Nadie había salido más del
apartamento, no teníamos noticias nuevas y afuera la multitud había cambiado
los improperios por “asesinos” y “cobardes” que gritaban a todo el Churun Merú. Ildemauro decidió ir a
la planta baja en busca de noticias y al volver advirtió: “Van a allanar el
edificio, si nos encuentran acá podrían llevarnos”. Ante la nueva situación,
decidimos borrar mensajes de texto de los celulares que pudiesen
comprometernos, nos cambiamos de camisas y las que tenían consignas las
ocultamos.
Tuvimos que esperar. Avanzó el
día entre la angustia por no saber si entrarían en cualquier momento tirando la
puerta, los gritos que llegaban desde afuera y la incertidumbre de no saber qué
pasaría. Pero ese apartamento no fue allanado. La noche cayó y afuera, tras
horas de espera, terminó por disiparse la multitud enardecida.
Cuando empezábamos a sentirnos seguros,
prendimos la televisión y en el canal del estado el ministro Héctor Rodríguez
daba una rueda de prensa junto al gobernador del estado Francisco Rangel Gómez
y el alcalde del municipio Caroní, José Ramón López. En ella dejaba en claro
que las acciones ocurridas aquel día en Puerto Ordaz no quedarían impunes, que
se repetirían los allanamientos a las residencias Churún Merú hasta encontrar a
los culpables.
El miedo volvía para erizarnos
la piel. Decidimos que lo mejor era pasar la noche en el apartamento ya que
sospechábamos que durante la madrugada harían rondas para detener a incautos
que caminasen por la calle. Mejor salir temprano, y no a pie como habíamos
llegado, sino en un carro. Manuel habló con su papá y este accedió a buscarnos.
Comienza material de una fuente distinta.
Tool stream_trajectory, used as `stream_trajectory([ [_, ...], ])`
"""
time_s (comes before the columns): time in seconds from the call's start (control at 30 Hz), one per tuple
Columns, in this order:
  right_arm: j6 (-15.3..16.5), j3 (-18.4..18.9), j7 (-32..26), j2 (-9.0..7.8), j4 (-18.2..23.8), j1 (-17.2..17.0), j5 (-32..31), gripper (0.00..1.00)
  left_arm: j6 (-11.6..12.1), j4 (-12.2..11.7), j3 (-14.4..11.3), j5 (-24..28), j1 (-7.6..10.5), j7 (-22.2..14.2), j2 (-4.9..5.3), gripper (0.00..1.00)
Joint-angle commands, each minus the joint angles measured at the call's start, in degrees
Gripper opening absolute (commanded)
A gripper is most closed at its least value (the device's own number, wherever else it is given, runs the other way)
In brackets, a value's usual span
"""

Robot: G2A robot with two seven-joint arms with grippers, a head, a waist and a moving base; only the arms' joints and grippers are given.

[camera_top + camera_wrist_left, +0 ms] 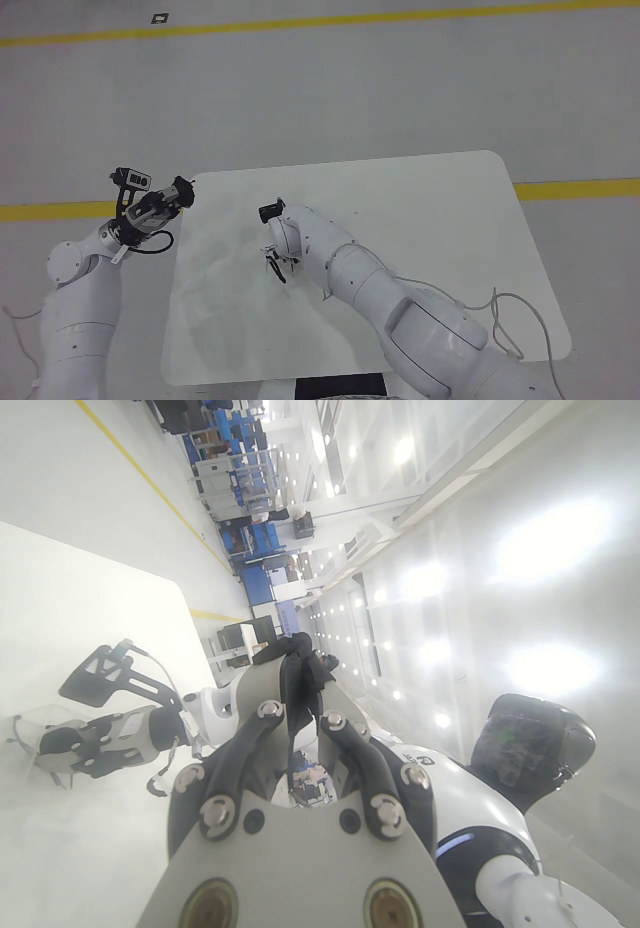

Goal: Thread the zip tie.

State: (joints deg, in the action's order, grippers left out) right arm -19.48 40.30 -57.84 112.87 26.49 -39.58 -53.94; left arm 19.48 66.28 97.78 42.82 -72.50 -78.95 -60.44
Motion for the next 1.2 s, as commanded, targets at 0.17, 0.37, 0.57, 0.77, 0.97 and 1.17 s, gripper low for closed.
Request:
stream_trajectory([
  [0.17, 0.0, -0.2, 0.2, 0.11, -0.7, 0.2, 0.3, 0.09, 0.0, 0.0, 0.0, 0.0, 0.00, 0.0, 0.00, 0.00],
  [0.37, 0.0, -0.4, 0.5, 0.19, -1.2, 0.5, 0.8, 0.08, 0.0, 0.0, 0.0, 0.0, 0.00, 0.0, 0.00, 0.00],
  [0.57, 0.0, -0.8, 0.7, 0.29, -2.2, 0.7, 1.5, 0.09, 0.0, 0.0, 0.0, 0.0, 0.00, 0.0, 0.00, 0.00],
  [0.77, 0.0, -1.6, 0.9, 0.45, -3.0, 1.1, 2.5, 0.08, 0.0, 0.0, 0.0, 0.0, 0.00, 0.0, 0.00, 0.00],
  [0.97, 0.0, -2.5, 1.1, 0.66, -3.8, 1.6, 3.8, 0.00, 0.0, 0.0, 0.0, 0.0, 0.00, 0.0, 0.00, 0.00],
  [1.17, 0.0, -3.2, 0.9, 0.87, -3.2, 2.5, 4.8, 0.00, 0.0, 0.0, 0.0, 0.0, 0.00, 0.0, 0.00, 0.00],
])
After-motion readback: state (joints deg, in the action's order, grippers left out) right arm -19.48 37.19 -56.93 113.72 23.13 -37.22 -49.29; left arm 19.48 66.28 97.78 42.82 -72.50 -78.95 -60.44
Despertamos a las cinco de la
mañana. El papá de Manuel venía en camino. Cuando este avisó estar cerca, las
cuatro muchachas, Manuel, Ildemauro y yo bajamos. Creímos ver la luz de la
redención al momento en que apareció el carro del señor Rodríguez frente al
portón de los edificios. Como pudimos, entramos y nos acomodamos. El papá de
Manuel arrancó y dejamos el caos atrás.